Sand, P. K., Richardson, D. A., Staskin, D. R., Swift, S. E., Appel., R. A., Whitmore, K. E., Ostergard, D. R. (1995). Pelvic floor electrical stimulation in the treatment of genuine stress incontinence: A multicenter, placebo controlled trial. American Journal of Obstetrics and Gynaecology,. 173(1): 72-79.

Thursday 24 March 2011

The Pelvic Floor

Have you ever wondered, what the magic muscles are that stop you from voiding (peeing your pants) when you are busting, jumping or simply suffer a fright? Well think yourself lucky, some people (more commonly women) are unable to control when and where they go to the toilet, leaving them in quite the social, practical and emotional predicament.

Urinary stress incontinence (USI) involves involuntary leakeage related to activity. It is a common problem, and is believed to affect between 4-35% of people (Luber, 2004).
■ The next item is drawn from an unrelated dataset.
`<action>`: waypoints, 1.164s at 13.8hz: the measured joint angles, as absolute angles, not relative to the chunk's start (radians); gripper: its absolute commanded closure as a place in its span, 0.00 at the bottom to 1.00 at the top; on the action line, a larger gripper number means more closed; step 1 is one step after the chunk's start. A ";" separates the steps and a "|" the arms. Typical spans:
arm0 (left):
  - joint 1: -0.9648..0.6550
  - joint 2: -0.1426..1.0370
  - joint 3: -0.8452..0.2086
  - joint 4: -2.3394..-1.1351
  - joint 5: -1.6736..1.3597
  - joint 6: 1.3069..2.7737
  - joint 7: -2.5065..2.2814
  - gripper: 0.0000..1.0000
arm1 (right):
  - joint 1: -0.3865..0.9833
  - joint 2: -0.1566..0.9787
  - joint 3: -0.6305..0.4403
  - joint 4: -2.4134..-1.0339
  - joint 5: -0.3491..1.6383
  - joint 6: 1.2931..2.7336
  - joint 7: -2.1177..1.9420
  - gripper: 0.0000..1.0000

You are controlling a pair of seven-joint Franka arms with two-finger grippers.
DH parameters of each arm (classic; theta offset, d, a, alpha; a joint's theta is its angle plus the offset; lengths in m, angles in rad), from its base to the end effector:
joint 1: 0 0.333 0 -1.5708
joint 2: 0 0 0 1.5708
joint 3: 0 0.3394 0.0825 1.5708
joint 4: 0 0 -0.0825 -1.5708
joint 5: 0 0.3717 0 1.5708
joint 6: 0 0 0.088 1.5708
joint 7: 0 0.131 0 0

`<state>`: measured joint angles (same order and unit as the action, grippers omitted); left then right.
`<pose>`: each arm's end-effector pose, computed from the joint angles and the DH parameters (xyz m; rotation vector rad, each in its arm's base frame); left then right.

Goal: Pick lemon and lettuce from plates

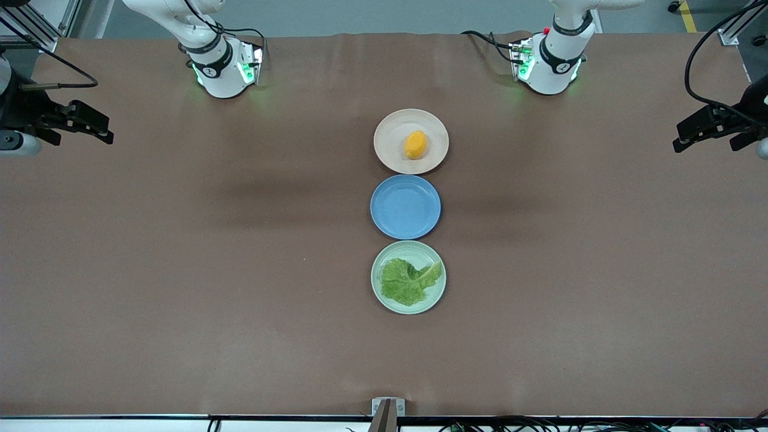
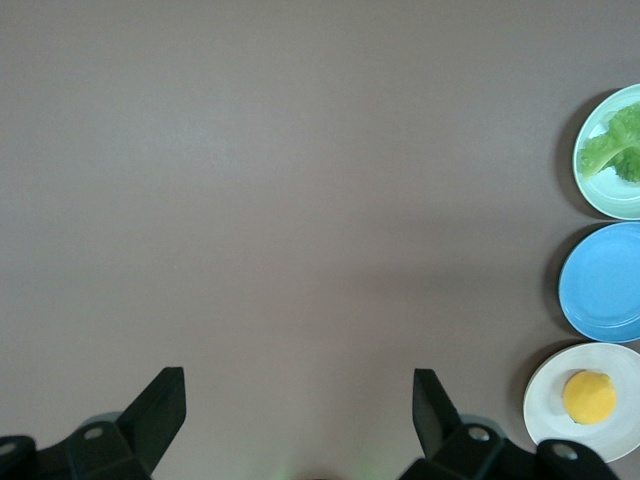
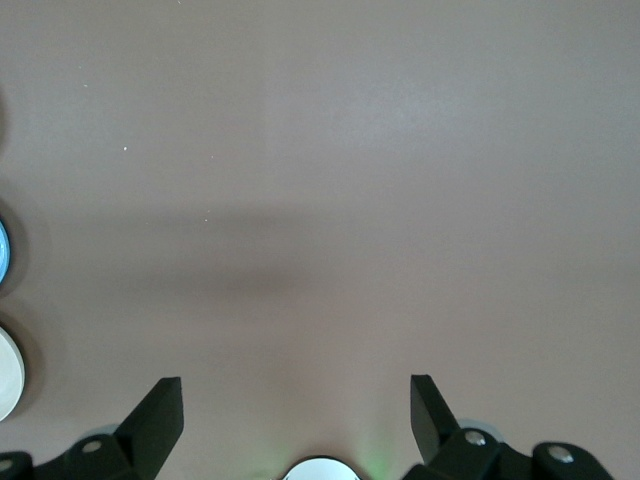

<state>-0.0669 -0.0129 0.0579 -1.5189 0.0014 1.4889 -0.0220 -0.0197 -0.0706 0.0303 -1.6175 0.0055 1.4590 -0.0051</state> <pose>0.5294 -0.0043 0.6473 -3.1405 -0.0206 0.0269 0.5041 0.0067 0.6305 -3.1353 -0.0249 0.1380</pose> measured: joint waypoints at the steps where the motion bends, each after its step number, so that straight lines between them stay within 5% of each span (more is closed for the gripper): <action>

Well since you have read this far, I believe you have earned the names of the aforementioned ‘magic muscles’. They are the coccygeous and levator ani muscles which form a hammock, holding all the precious visceroabdominal organs inside your body, as can be seen in the image below:
Pelvic Floor Muscle Hammock



This collection of muscles is known as the pelvic floor and is vitally important for internal support, helping to prevent the descent of the bladder neck during rises in intra-abdominal pressure. Another vital function performed by the pelvic floor muscles (PFM) involves the occlusion of the urethra, which helps prevent embarrassing situations, placing such great responsibility on such little muscles.

Well it seems most of the time my pelvic floor is functioning at full capacity, and for that I am grateful, however some people are not so fortunate. There are many factors affecting pelvic floor function, with the most prevalent disruptor being a common and rather traumatic event known as childbirth. It not only can cause mechanical damage to the PFM in the order of muscle tears, but neural damage may also occur to nerves originating from spinal segments S2 & S3. These disruptions lead to the development of urinary incontinence and is reported to be as high as 22% in women after a vaginal delivery (Baessler et al., 2008).

Obesity is a growing problem amongst the western population, and with an increase in body mass index (BMI) there is a proportional rise in intravesical pressure. This can potentially decrease the continence gradient between the bladder and the urethra, amplifying the chance of leakage with exercise (Luber, 2004).

Other conditions with the possibility of disturbing the PFM include having a:
prostatonomy, hormone imbalance or chronic constipation (Baessler et al., 2008). Well seeing as there are a wide variety of contributing factors, I am going to look into what treatments are available and how I could help someone experiencing this situation.


REFERENCES:
Baessler, K., Schussler, B., Burgio, K. L., Moore, K. H., Norton, P. A., Stanton, S. L. (2008). Pelvic Floor Re-education. Springer. London.
Luber, K. M. (2004). The Definition, Prevalence, and Risk Factors for Stress Related Incontinence. Reviews in Urology. 6(3): S3-S9.